Germaine Adelt

Streicheleinheiten

            Es machte sie wahnsinnig, dass sich immer wieder jemand fand, der in ihr Büro kam, um irgendetwas Schlaues von sich zu geben oder zu tun. Zu gern hätte sie angeordnet, ungestört zu bleiben. Aber sie hatte keinen belegbaren Grund dafür und so ließ sie es. Ihr blieb die Hoffnung, ihre Haltung zu behalten und nicht doch noch irgendwann irgendjemanden anzufauchen.  
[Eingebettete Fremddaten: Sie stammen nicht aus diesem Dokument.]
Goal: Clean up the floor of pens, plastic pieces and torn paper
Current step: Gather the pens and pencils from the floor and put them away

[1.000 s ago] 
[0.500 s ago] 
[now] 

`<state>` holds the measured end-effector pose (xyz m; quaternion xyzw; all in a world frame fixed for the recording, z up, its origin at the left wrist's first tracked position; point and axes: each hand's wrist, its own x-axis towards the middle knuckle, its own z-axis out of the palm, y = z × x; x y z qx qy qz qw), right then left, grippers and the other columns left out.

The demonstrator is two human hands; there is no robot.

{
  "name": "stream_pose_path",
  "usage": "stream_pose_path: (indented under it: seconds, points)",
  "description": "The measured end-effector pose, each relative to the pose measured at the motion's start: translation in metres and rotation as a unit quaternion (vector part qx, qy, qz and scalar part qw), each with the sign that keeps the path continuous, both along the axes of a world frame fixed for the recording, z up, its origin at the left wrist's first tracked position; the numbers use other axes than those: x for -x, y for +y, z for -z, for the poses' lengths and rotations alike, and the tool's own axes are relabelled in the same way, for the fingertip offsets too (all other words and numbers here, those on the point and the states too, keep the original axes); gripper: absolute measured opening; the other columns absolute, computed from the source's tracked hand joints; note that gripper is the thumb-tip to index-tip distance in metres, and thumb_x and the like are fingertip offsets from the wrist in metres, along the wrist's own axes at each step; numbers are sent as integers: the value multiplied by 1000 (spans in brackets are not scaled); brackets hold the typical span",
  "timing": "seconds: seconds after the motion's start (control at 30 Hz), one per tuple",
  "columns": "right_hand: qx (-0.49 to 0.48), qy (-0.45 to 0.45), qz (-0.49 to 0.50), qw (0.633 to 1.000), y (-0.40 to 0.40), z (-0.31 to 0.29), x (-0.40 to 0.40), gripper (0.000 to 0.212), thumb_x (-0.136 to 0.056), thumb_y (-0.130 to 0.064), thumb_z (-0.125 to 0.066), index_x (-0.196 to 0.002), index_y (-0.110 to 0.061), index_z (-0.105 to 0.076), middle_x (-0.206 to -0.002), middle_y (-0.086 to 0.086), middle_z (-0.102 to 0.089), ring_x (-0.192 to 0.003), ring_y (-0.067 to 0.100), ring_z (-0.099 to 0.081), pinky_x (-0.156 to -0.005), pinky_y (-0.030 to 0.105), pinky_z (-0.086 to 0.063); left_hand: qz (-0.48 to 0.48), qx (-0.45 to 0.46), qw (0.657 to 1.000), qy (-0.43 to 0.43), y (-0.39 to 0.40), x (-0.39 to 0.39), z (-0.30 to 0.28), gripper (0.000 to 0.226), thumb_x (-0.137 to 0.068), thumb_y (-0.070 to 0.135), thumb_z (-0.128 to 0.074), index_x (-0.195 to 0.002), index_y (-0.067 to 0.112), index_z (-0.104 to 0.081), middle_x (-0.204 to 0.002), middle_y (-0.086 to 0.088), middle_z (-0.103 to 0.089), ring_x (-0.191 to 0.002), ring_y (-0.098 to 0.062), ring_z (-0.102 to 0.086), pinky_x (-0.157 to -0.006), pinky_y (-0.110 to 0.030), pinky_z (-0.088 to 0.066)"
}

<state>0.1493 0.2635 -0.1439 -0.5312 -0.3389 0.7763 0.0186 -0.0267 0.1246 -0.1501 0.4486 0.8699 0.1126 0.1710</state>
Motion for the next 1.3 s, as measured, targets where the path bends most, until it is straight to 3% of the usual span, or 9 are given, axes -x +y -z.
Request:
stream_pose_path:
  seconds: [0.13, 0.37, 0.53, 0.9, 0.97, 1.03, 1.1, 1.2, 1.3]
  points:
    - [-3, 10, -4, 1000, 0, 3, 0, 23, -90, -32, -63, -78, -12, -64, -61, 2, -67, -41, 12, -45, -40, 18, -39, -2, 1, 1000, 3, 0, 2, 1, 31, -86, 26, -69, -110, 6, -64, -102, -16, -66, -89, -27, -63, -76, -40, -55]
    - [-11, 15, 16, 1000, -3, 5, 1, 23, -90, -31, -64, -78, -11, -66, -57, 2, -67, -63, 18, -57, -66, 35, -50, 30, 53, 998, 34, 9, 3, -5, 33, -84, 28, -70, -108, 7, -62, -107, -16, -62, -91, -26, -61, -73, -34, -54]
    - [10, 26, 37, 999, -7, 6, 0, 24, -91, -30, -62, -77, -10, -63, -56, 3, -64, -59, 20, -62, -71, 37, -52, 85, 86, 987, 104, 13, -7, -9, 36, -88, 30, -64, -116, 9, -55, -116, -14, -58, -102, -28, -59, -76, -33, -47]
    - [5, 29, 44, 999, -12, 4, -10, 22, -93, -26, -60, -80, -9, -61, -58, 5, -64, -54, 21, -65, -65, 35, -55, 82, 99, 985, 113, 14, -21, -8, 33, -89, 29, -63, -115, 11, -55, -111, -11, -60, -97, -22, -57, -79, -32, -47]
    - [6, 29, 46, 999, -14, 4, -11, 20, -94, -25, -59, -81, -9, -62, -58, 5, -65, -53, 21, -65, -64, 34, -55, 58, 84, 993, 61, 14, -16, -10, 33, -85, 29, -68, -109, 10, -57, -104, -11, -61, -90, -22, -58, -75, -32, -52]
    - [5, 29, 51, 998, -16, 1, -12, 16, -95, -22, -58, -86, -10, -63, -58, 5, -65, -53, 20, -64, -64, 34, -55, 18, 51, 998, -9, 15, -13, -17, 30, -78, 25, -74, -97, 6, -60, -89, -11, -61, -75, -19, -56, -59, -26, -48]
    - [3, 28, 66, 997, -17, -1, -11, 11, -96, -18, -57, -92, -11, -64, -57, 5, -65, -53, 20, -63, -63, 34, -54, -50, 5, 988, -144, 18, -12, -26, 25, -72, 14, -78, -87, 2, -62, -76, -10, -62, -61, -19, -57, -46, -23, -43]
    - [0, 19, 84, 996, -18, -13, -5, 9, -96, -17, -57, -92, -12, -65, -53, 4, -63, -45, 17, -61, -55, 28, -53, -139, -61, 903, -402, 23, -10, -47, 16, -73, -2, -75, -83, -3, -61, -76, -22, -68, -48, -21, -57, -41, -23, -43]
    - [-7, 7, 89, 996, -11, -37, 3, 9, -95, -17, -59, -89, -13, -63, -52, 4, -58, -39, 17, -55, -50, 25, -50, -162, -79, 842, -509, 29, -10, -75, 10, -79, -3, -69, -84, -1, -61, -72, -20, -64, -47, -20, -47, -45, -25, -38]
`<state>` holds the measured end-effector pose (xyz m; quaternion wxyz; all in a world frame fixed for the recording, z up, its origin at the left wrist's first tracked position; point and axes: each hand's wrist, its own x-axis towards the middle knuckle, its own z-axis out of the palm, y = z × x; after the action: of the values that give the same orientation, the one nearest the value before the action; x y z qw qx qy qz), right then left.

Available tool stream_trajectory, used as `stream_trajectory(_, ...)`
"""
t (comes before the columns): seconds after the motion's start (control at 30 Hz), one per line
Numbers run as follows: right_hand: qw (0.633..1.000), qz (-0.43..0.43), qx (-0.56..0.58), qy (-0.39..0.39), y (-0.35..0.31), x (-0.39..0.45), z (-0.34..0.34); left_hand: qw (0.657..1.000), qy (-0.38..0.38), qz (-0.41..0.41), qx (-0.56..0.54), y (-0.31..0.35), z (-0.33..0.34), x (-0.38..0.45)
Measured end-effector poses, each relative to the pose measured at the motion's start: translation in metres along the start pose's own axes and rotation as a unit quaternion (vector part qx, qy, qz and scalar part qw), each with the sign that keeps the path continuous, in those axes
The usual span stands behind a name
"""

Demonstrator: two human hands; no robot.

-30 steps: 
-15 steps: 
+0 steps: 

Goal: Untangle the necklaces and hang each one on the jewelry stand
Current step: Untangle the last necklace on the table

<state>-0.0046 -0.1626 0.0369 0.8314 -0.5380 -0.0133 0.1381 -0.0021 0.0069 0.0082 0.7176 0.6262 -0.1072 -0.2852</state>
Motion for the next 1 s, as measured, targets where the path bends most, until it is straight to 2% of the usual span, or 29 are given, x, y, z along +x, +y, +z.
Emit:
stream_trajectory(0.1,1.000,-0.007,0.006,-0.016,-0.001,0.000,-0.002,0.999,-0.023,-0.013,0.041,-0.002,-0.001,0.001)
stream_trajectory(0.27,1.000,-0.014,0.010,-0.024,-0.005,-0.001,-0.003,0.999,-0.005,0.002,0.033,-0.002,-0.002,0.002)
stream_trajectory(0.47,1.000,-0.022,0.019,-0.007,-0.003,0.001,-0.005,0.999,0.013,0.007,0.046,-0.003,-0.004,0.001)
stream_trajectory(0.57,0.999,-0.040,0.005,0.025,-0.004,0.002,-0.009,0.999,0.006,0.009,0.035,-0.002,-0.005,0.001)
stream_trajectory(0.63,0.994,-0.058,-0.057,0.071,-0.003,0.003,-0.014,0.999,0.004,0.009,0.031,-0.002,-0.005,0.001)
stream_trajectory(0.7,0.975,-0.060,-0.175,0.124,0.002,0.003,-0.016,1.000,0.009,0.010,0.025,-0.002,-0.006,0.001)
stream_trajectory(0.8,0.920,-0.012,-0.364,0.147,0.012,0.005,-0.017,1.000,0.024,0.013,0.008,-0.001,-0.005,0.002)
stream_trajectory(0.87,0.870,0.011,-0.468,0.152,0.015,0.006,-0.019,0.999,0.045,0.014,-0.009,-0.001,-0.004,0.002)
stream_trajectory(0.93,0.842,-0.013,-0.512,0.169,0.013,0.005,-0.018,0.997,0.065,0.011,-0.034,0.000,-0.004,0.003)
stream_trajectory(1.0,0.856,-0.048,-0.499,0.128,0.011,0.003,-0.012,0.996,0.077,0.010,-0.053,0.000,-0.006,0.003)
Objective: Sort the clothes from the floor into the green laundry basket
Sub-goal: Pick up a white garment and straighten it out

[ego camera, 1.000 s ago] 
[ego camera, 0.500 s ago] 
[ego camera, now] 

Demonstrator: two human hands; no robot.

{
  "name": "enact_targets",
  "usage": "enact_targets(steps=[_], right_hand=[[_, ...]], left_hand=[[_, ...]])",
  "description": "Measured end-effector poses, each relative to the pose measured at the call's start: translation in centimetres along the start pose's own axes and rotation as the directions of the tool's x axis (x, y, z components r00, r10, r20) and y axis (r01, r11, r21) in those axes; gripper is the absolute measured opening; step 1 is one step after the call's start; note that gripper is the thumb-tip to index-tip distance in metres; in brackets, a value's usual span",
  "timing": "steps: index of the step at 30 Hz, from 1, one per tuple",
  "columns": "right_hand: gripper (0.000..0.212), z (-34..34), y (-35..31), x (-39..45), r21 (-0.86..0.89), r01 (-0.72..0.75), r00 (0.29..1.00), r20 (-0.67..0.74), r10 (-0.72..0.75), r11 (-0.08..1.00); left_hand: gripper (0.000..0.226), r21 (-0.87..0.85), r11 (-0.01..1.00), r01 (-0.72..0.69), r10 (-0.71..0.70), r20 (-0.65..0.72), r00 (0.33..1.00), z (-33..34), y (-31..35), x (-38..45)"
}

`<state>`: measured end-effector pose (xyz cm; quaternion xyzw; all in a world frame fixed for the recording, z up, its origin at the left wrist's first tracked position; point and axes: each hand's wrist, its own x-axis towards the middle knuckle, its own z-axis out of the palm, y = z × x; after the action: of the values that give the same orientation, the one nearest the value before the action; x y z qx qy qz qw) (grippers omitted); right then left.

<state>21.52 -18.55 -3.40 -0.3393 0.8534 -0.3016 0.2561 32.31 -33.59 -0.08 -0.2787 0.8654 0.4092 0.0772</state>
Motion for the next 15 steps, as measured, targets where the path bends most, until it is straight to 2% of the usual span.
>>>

            Also versuchte sie in regelmäßigen Abständen ein Lächeln, auch wenn sie allein im Zimmer war. Sie war dermaßen uninspiriert, dass sie sich erneut fragte, ob dies nicht schon die ersten Anzeichen von Alzheimer waren. Seit bei ihrer Großmutter diese Erkrankung festgestellt worden war, war sie fest davon überzeugt, dass es sie ebenso treffen würde. So, wie sie ihr Schreibtalent vom Großvater geerbt hatte. Dem anderen zwar, aber vielleicht war es die Mischung, die ihr irgendwann zum Verhängnis werden würde. 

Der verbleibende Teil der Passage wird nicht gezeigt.